April 18 is Maundy Thursday, “maundy” from the Latin mandatum, “command” or “mandate,” a reference to the “new commandment” Jesus gives his disciples on the eve of his death: “I give you a new commandment, that you love one another. Just as I have loved you, you also should love one another” (John 13:34). Not an abstract or generic “love,” then, but a love “just as I have loved you”: compassionate and tangible, as simple and strong as kneeling to wash someone’s feet and then drying them with a towel (John 13:1-15).

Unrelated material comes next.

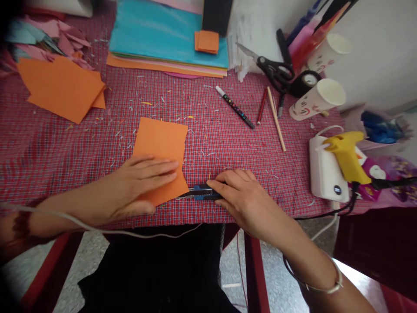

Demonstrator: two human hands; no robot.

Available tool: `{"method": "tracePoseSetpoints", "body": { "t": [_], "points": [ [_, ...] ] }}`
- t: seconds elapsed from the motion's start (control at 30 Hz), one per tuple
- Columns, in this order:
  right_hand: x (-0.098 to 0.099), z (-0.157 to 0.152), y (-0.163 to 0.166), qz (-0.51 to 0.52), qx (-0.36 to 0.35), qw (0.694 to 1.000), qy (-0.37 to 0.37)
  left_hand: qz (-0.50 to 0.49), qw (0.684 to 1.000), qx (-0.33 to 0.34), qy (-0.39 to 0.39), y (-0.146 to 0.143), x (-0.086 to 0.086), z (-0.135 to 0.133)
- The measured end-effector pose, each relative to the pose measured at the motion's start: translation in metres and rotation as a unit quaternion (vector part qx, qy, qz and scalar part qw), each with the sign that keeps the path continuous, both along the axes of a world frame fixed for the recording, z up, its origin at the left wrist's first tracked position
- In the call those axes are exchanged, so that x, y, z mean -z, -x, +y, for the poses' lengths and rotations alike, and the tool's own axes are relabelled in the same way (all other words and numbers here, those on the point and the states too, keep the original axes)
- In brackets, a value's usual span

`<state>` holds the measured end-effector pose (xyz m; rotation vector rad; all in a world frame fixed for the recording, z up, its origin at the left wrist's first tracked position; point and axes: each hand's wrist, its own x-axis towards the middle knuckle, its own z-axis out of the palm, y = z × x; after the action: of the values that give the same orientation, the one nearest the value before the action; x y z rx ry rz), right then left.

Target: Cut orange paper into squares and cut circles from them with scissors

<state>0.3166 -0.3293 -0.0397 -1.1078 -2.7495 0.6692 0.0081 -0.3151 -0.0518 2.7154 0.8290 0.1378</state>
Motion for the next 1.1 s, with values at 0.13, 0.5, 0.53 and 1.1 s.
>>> {"method": "tracePoseSetpoints", "body": {
  "t": [0.13,0.5,0.53,1.1],
  "points": [
    [0.0,0.001,-0.001,0.0,-0.003,1.0,-0.015,-0.012,0.999,-0.023,-0.041,-0.003,0.006,0.02],
    [0.002,-0.002,0.017,0.01,0.005,1.0,-0.028,0.044,0.995,-0.072,-0.044,-0.007,0.016,0.017],
    [0.002,-0.002,0.017,0.009,0.003,1.0,-0.029,0.044,0.996,-0.072,-0.041,-0.007,0.016,0.018],
    [0.0,-0.021,0.038,0.019,0.009,1.0,-0.019,0.039,0.995,-0.082,-0.034,-0.007,0.017,0.018]
  ]
}}
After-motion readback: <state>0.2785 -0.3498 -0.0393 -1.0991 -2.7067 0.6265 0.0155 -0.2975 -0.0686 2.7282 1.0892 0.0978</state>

April 19 is the anniversary of the 1995 Oklahoma City bombing, the deadliest act of domestic terrorism in United States history. What was Timothy McVeigh’s motive? He sought revenge against the government for the raid - exactly two years earlier, on April 19, 1993 - of the compound near Waco, Texas, occupied by the armed, extremist Christian sect led by David Koresh. The connection between these two events, and their origin in a distorted, abusive, violent form of Christianity, is worth remembering today (Good Friday this year), especially in light of the recent surge in hate groups and domestic terrorism in the United States.
April 19 is Good Friday, commemorating the crucifixion of Jesus of Nazareth. All four Gospels link the crucifixion to Passover, a clear signal that we should understand his death first and foremost as a sign that God is once again liberating God’s people, inaugurating a New Exodus in the tradition of the exalted exodus from Egypt.
April 19 is this year’s beginning of Passover, the Jewish commemoration of the Israelites’ exodus out of Egypt, from slavery to freedom. Today the holiday is marked in many Jewish homes by a Passover seder, a festive meal dramatizing the exodus through stories, song, and ritual foods (such as matzah (unleavened bread) and maror (bitter herbs)).
April 20 is Holy Saturday, for Christians a day of silence and waiting, and also the day, it is said, when Jesus “descended into Hell” to free those held captive there. It is a day of shadows and ambiguity, a time of mourning and hope-against-hope. Holy Saturday’s silence is broken by the “Alleluia” of the late-night Easter Vigil - or the dawn of Easter morning.